Paget-Schroetter syndrome is a thrombosis of the subclavian vein associated with trauma and compression in the costoclavicular space. Paget-Schroetter syndrome should be distinguished from thrombophlebitis of the subclavian vein of other genesis: catheterization, ascending thrombosis of the upper limb, tumor invasion and compression, etc.

These venous diseases often develop in young men with developed muscles, and are more often localized on the right side. Pathogenetically, the diseases are associated with physical stress on the shoulder girdle, sudden and one-time, when there is direct trauma to its inner lining with the development of spasm and thrombosis, or with repeated monotonous movements associated with work or stress. The disease begins acutely. The earliest symptom of venous disease is the appearance of pronounced edema of the entire upper limb, which reaches a maximum by the end of the first day, but the intensity of its increase is not the same as with gas gangrene: the entire arm is tense, there is a sharp thickening of the tissue, when pressing with a finger, no indentation is formed, since the edema is determined not by the exudation of plasma into the tissue, but by the overflow of venous and lymphatic vessels. Cyanosis of the limb is most pronounced in the distal parts of the upper limb, the veins are significantly dilated and tense, a collateral network is revealed. In the first hours after thrombosis, the pain is sharp, sometimes burning, then it subsides somewhat and intensifies with physical activity and movements. The duration of the acute period is 3 weeks, after which all phenomena subside, but exacerbations are clearly associated with physical activity. The diagnosis of venous disease is confirmed by phlebography.

Given the threat of acute thrombophlebitis due to thrombus detachment and the development of thromboembolism of the arterial trunks, especially the pulmonary artery, all patients, at least for the first 2 weeks, should be hospitalized in a surgical hospital.

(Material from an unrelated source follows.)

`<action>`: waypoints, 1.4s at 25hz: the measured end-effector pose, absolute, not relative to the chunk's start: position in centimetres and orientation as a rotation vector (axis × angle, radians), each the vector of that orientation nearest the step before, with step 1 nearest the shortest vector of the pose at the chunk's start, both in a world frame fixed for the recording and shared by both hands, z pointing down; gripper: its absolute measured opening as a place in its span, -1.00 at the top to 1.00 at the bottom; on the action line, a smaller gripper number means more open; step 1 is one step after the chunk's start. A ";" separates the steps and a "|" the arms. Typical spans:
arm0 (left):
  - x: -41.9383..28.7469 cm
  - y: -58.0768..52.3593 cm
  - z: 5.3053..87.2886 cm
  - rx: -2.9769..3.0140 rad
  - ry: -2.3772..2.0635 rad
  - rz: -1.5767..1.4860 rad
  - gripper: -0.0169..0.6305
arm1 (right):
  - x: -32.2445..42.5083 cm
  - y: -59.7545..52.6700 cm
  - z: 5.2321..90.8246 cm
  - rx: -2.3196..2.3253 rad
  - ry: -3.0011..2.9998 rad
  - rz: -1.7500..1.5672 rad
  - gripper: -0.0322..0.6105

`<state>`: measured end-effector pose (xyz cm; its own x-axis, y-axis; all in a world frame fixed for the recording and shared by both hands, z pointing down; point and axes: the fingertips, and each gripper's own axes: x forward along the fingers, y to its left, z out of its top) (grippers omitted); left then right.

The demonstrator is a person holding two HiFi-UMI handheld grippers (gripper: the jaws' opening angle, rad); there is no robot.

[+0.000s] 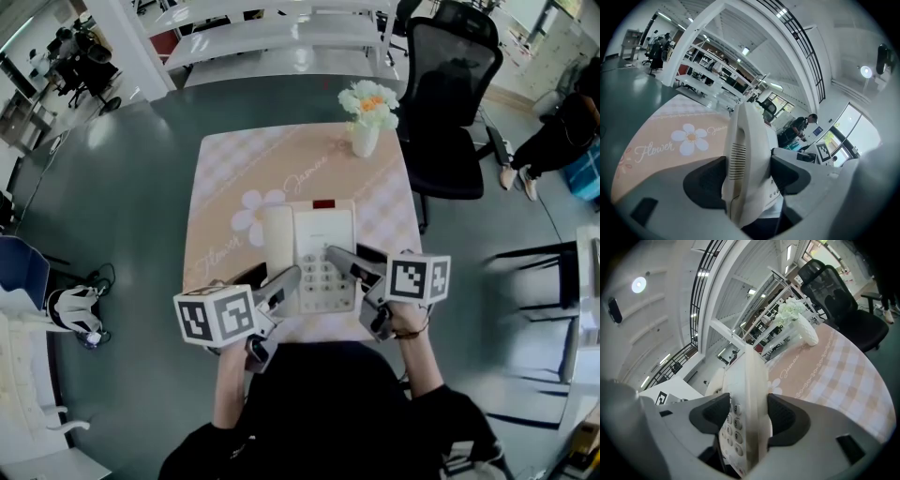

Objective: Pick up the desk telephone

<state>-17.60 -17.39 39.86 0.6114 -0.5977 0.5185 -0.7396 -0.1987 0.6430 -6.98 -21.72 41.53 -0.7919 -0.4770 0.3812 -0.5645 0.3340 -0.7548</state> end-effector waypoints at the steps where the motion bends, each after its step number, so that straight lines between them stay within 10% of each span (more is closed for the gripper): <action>1: -17.6 -17.3 39.8 1.899 -1.069 0.191 0.04 | -6.9 -21.6 41.4 0.978 -2.495 1.466 0.14; 35: -17.6 -16.6 38.6 1.929 -1.076 0.191 0.04 | -6.9 -20.9 39.8 0.992 -2.536 1.418 0.15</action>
<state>-17.62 -16.58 38.59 0.6107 -0.6076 0.5078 -0.7455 -0.2249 0.6275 -6.94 -20.91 39.81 -0.7889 -0.4999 0.3574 -0.5663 0.3654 -0.7387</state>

Postthrombophlebitic syndrome - develops in patients who have had deep vessel thrombophlebitis, but with unrecovered venous blood flow and insufficient collateral circulation. A picture of chronic venous insufficiency develops, mostly due to the failure of the valves of perforating vessels and the development of reflux from deep vessels to subcutaneous ones, with the formation of secondary varicose veins. Dysfunction of the muscular-venous pump is accompanied by venous and lymphostasis, increased venous pressure, which leads to the opening of arteriovenous shunts, desolation of capillaries, tissue ischemia with atrophic changes in them.

The clinical picture of venous disease depends on the state of blood flow compensation. The patients are bothered by bursting pains, a feeling of fatigue, heaviness in the shin, swelling of the foot and shin, which intensify in the evening, and varicose veins of the subcutaneous veins. In the stage of decompensation of venous disease, brown pigmentation and induration of the skin appear, located in the lower third of the shin, initially along the medial surface, then increasingly acquiring a ring-shaped form, capturing the entire surface of the shin: the skin is thinned, immobile, does not gather into a fold, and is devoid of hair. After a minor injury, scratching, an ulcer is formed, initially small in size on the medial surface of the shin, amenable to conservative treatment. As venous insufficiency increases, the trophic ulcer becomes chronic, expands, acquiring a ring-shaped form; it is difficult to treat conservatively, quickly recurs after healing, often becomes purulent, and causes erosive bleeding. Tactics: treatment of venous disease is long-term, conservative, outpatient, by a general surgeon or vascular surgeon.